AIM OF THE TASK - Copy the data below verbatim, leaving no line out.
+ + + + +
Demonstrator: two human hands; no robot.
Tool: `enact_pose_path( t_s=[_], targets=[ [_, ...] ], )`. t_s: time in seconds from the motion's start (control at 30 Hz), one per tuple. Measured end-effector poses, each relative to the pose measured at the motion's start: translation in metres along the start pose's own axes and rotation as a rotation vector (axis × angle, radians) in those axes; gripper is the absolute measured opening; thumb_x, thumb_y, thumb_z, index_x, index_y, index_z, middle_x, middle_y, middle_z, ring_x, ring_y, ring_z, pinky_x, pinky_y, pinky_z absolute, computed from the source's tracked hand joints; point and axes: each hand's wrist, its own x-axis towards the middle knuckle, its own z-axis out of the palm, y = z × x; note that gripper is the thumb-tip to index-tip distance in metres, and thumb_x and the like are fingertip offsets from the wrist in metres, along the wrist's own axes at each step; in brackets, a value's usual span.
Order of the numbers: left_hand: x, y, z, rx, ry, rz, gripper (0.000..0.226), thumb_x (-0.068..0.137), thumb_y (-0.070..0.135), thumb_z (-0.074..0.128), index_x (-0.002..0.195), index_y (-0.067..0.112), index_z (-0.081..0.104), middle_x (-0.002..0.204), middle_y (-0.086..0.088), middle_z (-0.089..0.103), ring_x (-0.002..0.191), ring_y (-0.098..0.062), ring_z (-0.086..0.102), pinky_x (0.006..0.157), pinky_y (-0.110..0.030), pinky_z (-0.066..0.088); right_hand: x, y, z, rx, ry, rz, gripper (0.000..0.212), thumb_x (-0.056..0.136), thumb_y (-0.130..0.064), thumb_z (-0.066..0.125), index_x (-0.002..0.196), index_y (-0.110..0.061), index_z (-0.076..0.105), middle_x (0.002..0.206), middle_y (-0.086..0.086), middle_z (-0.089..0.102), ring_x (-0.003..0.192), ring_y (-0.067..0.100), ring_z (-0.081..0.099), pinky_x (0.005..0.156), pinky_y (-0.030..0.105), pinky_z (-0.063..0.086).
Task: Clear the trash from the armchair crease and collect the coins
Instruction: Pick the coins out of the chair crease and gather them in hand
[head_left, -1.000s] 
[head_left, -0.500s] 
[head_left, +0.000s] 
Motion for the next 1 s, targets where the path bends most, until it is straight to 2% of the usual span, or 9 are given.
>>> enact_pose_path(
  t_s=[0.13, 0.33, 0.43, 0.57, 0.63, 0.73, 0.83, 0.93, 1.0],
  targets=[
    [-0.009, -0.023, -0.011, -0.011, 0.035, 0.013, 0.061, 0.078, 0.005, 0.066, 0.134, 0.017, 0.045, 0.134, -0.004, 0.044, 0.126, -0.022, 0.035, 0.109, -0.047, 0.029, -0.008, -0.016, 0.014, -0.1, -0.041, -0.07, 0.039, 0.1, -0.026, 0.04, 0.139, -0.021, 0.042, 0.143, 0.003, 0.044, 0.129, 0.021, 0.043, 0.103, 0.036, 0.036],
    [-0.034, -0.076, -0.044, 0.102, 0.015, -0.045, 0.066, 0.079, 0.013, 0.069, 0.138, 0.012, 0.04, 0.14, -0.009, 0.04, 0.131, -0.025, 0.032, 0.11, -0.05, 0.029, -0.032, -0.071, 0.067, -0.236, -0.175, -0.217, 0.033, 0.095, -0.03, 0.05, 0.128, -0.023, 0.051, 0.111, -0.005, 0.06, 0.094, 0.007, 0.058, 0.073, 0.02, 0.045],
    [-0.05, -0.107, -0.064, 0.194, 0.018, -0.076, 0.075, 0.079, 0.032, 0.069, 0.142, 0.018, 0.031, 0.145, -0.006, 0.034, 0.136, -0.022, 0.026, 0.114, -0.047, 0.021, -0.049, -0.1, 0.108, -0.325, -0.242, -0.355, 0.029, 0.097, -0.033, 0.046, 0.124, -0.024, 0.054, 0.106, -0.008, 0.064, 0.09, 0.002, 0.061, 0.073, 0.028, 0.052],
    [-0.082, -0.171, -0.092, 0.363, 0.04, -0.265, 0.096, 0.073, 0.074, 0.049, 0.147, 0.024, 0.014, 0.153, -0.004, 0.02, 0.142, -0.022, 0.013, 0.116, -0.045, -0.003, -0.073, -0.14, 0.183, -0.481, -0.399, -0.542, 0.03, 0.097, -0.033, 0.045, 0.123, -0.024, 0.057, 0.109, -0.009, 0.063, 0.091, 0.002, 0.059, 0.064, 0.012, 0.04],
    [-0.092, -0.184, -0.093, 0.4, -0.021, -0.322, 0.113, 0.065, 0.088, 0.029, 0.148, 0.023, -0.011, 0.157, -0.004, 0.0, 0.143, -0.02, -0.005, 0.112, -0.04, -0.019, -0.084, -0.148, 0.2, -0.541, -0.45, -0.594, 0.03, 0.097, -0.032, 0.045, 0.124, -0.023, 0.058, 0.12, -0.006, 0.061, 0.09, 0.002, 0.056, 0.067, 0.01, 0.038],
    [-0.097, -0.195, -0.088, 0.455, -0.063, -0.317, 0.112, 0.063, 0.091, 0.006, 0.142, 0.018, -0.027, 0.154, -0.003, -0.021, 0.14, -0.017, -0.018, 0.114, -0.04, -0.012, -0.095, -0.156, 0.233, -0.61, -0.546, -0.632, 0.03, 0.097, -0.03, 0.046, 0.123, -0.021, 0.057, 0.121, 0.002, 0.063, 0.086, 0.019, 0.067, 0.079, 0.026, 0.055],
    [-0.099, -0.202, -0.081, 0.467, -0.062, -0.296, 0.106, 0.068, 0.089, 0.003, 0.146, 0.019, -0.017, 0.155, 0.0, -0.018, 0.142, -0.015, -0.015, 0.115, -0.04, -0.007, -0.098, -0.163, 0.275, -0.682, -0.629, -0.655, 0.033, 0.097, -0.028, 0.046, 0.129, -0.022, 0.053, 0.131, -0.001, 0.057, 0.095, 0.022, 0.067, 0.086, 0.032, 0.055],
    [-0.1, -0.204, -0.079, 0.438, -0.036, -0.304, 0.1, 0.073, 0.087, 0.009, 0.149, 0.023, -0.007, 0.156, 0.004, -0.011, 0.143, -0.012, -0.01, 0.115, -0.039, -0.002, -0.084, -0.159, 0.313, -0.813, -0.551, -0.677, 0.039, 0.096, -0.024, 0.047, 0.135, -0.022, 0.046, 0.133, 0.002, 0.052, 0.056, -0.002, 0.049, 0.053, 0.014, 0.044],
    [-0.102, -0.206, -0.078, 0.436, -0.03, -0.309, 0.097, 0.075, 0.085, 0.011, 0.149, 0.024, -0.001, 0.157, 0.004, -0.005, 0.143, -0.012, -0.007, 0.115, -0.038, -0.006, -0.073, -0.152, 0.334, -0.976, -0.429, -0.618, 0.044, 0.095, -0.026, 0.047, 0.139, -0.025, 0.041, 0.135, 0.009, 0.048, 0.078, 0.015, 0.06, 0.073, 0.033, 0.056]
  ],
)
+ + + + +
FINISHED EXERCISE -
Demonstrator: two human hands; no robot.
Tool: `enact_pose_path( t_s=[_], targets=[ [_, ...] ], )`. t_s: time in seconds from the motion's start (control at 30 Hz), one per tuple. Measured end-effector poses, each relative to the pose measured at the motion's start: translation in metres along the start pose's own axes and rotation as a rotation vector (axis × angle, radians) in those axes; gripper is the absolute measured opening; thumb_x, thumb_y, thumb_z, index_x, index_y, index_z, middle_x, middle_y, middle_z, ring_x, ring_y, ring_z, pinky_x, pinky_y, pinky_z absolute, computed from the source's tracked hand joints; point and axes: each hand's wrist, its own x-axis towards the middle knuckle, its own z-axis out of the palm, y = z × x; note that gripper is the thumb-tip to index-tip distance in metres, and thumb_x and the like are fingertip offsets from the wrist in metres, along the wrist's own axes at each step; in brackets, a value's usual span.
Order of the numbers: left_hand: x, y, z, rx, ry, rz, gripper (0.000..0.226), thumb_x (-0.068..0.137), thumb_y (-0.070..0.135), thumb_z (-0.074..0.128), index_x (-0.002..0.195), index_y (-0.067..0.112), index_z (-0.081..0.104), middle_x (-0.002..0.204), middle_y (-0.086..0.088), middle_z (-0.089..0.103), ring_x (-0.002..0.191), ring_y (-0.098..0.062), ring_z (-0.086..0.102), pinky_x (0.006..0.157), pinky_y (-0.110..0.030), pinky_z (-0.066..0.088); right_hand: x, y, z, rx, ry, rz, gripper (0.000..0.212), thumb_x (-0.056..0.136), thumb_y (-0.130..0.064), thumb_z (-0.066..0.125), index_x (-0.002..0.196), index_y (-0.110..0.061), index_z (-0.076..0.105), middle_x (0.002..0.206), middle_y (-0.086..0.086), middle_z (-0.089..0.102), ring_x (-0.003..0.192), ring_y (-0.067..0.100), ring_z (-0.081..0.099), pinky_x (0.005..0.156), pinky_y (-0.030..0.105), pinky_z (-0.063..0.086).
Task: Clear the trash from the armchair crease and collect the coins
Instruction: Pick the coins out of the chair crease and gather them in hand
[head_left, -1.000s] 
[head_left, -0.500s] 
[head_left, +0.000s] 
Motion for the next 1 s, targets where the path bends most, until it is straight to 2% of the usual span, or 9 are given.
>>> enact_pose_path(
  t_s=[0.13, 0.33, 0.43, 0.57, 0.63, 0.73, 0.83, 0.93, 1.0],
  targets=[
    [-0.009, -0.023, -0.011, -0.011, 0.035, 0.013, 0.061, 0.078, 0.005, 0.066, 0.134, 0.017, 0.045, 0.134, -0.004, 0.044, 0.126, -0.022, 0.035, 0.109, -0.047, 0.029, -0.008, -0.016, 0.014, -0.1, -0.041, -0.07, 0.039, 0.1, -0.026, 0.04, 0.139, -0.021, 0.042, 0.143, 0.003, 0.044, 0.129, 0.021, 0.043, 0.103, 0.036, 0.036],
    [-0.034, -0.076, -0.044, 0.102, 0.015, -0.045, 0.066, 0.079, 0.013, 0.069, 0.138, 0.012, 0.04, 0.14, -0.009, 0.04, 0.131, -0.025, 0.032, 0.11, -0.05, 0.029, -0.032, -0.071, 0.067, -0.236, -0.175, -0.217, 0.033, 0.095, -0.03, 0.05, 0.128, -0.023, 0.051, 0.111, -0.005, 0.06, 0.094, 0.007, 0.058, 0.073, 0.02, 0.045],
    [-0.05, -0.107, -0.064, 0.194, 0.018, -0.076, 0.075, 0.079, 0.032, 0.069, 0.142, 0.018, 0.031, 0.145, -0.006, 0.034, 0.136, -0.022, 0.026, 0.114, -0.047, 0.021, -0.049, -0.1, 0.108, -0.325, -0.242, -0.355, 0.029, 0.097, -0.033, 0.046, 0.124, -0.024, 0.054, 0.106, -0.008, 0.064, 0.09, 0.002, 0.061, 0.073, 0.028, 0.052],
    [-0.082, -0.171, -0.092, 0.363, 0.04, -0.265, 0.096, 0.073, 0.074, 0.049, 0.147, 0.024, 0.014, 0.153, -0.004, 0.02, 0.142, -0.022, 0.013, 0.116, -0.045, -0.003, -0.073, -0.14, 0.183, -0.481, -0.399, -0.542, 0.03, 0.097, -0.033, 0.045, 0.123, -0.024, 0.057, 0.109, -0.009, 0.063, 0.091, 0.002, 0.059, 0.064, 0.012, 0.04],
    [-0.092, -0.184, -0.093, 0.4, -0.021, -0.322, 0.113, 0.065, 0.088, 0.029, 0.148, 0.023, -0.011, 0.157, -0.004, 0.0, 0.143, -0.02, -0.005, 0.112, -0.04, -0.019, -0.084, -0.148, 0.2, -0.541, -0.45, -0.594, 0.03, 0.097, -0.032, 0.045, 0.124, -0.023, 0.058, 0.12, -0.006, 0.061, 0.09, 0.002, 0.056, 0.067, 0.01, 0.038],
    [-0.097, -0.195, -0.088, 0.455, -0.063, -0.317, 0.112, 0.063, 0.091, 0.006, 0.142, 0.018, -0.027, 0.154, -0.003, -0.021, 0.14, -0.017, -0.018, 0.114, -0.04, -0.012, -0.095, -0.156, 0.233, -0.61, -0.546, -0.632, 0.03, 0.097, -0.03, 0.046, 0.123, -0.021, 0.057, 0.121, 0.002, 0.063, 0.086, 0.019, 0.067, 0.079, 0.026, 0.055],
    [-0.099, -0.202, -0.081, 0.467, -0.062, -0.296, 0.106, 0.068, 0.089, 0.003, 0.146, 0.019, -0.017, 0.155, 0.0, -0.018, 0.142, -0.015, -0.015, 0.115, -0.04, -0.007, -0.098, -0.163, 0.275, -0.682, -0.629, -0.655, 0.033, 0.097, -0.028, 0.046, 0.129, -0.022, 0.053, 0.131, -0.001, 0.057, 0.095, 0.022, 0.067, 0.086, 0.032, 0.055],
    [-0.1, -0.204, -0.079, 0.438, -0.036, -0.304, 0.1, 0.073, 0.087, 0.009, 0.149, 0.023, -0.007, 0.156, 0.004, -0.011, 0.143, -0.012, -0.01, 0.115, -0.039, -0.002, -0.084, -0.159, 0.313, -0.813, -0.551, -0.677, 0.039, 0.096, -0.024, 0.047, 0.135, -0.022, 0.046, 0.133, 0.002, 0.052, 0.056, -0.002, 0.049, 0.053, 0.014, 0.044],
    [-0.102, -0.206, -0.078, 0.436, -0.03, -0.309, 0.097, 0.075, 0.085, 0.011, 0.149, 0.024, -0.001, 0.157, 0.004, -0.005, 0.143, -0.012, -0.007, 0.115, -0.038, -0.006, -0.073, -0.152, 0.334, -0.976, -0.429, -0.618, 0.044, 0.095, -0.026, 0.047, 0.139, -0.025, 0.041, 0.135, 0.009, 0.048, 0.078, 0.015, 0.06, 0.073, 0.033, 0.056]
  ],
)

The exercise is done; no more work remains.